Hoy me despertó un olor penetrante y oscuro, un espasmo espeso en su atmósfera de picor amargo, me trasladó, como a Proust, cuando probó la Madalena, a otros tiempos, en que Don Paco, me decía: “el café se bebe sin azúcar, Fernando” yo sonreía, mientras socarrón, le añadía dos cucharadas, y en ese mismo salón, su amorosa esposa, observaba la escena con admiración rotunda a su fiel compañero.
Ahora entiendo al autor de: “En Busca del Tiempo Perdido” cuando dice que uno se puede enlazar a las personas en cualquier circunstancia y volver a vivir los momento pasados, al menos en el recuerdo, con un simple aroma, entre el sonido del aire, con la quietud de la luna o en el fragoroso repetumbe de las fecundas palabras que DON Francisco Fé Alvarez (+) en un ejercicio puro de la inteligencia, usaba para enhebrar ideas, algunas veces duras, y otras, como en este poema, entrecruzando líneas horizontales y verticales de crucigramas móviles en perpetua interrogación.

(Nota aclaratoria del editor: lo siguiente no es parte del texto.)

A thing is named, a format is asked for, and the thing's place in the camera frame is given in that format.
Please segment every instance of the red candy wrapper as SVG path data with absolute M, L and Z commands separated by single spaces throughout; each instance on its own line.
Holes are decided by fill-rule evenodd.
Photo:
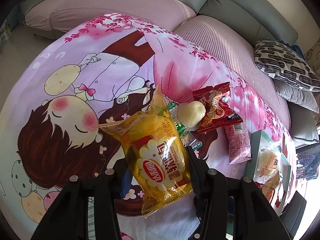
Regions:
M 206 109 L 197 130 L 198 134 L 243 122 L 242 118 L 230 109 L 230 82 L 201 88 L 193 91 L 192 94 L 195 100 L 204 104 Z
M 224 128 L 229 140 L 229 164 L 251 160 L 250 138 L 245 122 Z

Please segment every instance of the green polka dot balloon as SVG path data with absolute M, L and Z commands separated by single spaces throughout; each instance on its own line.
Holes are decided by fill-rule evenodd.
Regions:
M 32 181 L 24 171 L 21 160 L 18 160 L 13 164 L 11 178 L 14 189 L 21 197 L 26 197 L 30 194 Z

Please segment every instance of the pink sofa cover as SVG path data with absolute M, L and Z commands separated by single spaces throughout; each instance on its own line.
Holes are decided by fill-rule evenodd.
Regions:
M 181 22 L 196 16 L 178 0 L 67 0 L 51 13 L 52 27 L 69 31 L 107 12 L 120 12 L 173 31 Z
M 26 15 L 26 24 L 30 27 L 51 31 L 50 15 L 52 11 L 68 0 L 45 0 L 31 9 Z
M 174 32 L 226 63 L 252 86 L 289 130 L 290 114 L 286 100 L 276 94 L 271 78 L 256 68 L 254 48 L 238 33 L 208 16 L 197 16 L 184 22 Z

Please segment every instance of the silver screw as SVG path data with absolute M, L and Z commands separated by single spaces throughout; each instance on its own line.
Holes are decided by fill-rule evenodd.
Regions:
M 251 182 L 251 178 L 248 176 L 244 176 L 243 177 L 244 182 L 250 183 Z
M 210 175 L 216 175 L 216 174 L 217 174 L 217 170 L 215 170 L 215 169 L 208 169 L 208 173 L 209 173 Z
M 79 179 L 79 177 L 78 177 L 77 175 L 72 175 L 69 180 L 70 180 L 71 182 L 77 182 L 78 179 Z
M 114 170 L 114 169 L 107 169 L 107 170 L 105 171 L 105 173 L 106 173 L 107 175 L 112 175 L 112 174 L 115 173 L 115 170 Z

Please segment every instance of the sofa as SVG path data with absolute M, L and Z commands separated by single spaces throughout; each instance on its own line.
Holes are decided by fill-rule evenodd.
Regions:
M 254 64 L 254 43 L 290 45 L 298 33 L 267 0 L 26 0 L 21 9 L 34 34 L 57 39 L 82 22 L 121 12 L 197 43 L 244 78 L 290 131 L 296 146 L 319 142 L 313 113 L 278 96 Z

¿Qué fuimos? ¿Qué hemos ido? ¿Dónde están aquellos placeres qué tanto ansiamos en vida? ¿Dónde aquel resplandor surgido de la carne, de los ojos y de nuestras bellas manos? ¿Qué fue de nuestra voz, de aquella boca dulce y pegajosa, hecha para modular suaves palabras y tiránicas imágenes de amor? ¿En qué quedaron transformados nuestros muslos, tiernos como arena, fuertes como acero bien templado?

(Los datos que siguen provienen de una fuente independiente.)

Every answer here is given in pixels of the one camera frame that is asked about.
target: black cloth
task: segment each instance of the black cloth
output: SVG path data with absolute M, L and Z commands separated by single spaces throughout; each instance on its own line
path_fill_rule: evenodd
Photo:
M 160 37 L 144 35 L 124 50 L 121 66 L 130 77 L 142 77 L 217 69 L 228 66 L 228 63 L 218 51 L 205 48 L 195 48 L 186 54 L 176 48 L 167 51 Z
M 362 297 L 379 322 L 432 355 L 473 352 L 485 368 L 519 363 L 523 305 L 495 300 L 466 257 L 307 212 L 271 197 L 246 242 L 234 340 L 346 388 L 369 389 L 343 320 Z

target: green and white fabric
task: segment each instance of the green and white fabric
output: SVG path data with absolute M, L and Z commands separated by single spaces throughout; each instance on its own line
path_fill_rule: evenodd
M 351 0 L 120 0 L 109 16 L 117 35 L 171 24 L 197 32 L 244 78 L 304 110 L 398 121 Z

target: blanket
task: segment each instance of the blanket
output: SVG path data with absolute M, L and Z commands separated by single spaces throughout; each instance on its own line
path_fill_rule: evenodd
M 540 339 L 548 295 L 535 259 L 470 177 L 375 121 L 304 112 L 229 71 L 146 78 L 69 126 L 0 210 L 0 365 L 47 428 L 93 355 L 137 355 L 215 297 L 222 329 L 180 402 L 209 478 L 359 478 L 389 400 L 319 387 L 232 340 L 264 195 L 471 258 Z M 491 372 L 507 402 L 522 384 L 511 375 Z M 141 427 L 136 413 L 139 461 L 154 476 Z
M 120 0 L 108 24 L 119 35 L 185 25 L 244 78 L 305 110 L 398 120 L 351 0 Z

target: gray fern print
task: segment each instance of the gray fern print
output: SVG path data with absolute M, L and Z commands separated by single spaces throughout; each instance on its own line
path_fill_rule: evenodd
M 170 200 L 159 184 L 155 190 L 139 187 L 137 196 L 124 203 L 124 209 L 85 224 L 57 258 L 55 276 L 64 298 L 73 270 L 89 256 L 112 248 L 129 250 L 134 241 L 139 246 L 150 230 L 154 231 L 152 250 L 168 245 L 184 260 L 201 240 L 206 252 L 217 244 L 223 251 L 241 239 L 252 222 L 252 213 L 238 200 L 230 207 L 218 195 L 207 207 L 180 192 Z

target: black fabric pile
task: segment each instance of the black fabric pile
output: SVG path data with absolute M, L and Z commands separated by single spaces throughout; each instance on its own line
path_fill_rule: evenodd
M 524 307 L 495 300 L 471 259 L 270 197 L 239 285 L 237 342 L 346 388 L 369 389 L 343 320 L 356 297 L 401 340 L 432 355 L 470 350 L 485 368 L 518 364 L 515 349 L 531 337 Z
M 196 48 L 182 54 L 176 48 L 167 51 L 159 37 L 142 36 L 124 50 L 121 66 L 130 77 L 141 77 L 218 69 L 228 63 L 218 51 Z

Y escondidos en ellos, ¿dónde están nuestros deseos, ese anhelo constante de pletórico goce, esa ilusión fugaz y repetida? Mi carne, nuestro cuerpo, erguido y bello, armónico y suelto en las ondas del viento, ¿dónde se tiende ahora, sin romper el espacio ni figurar la forma? La risa, la mirada, el toque de los dedos, el rubor y el suspiro, el juego de los labios, ¿cómo se han ido yendo sin encontrar un eco, un hueco tibio y muelle que los mantenga puros?
Ese momento ido brumoso, que está oculto en los pliegues de la vida, ¿cómo pasó tan raudo, en qué recuerdo se quedó prendido? ¡Oh Dios!, pero, ¿qué hemos sido? ( Febrero de 1970).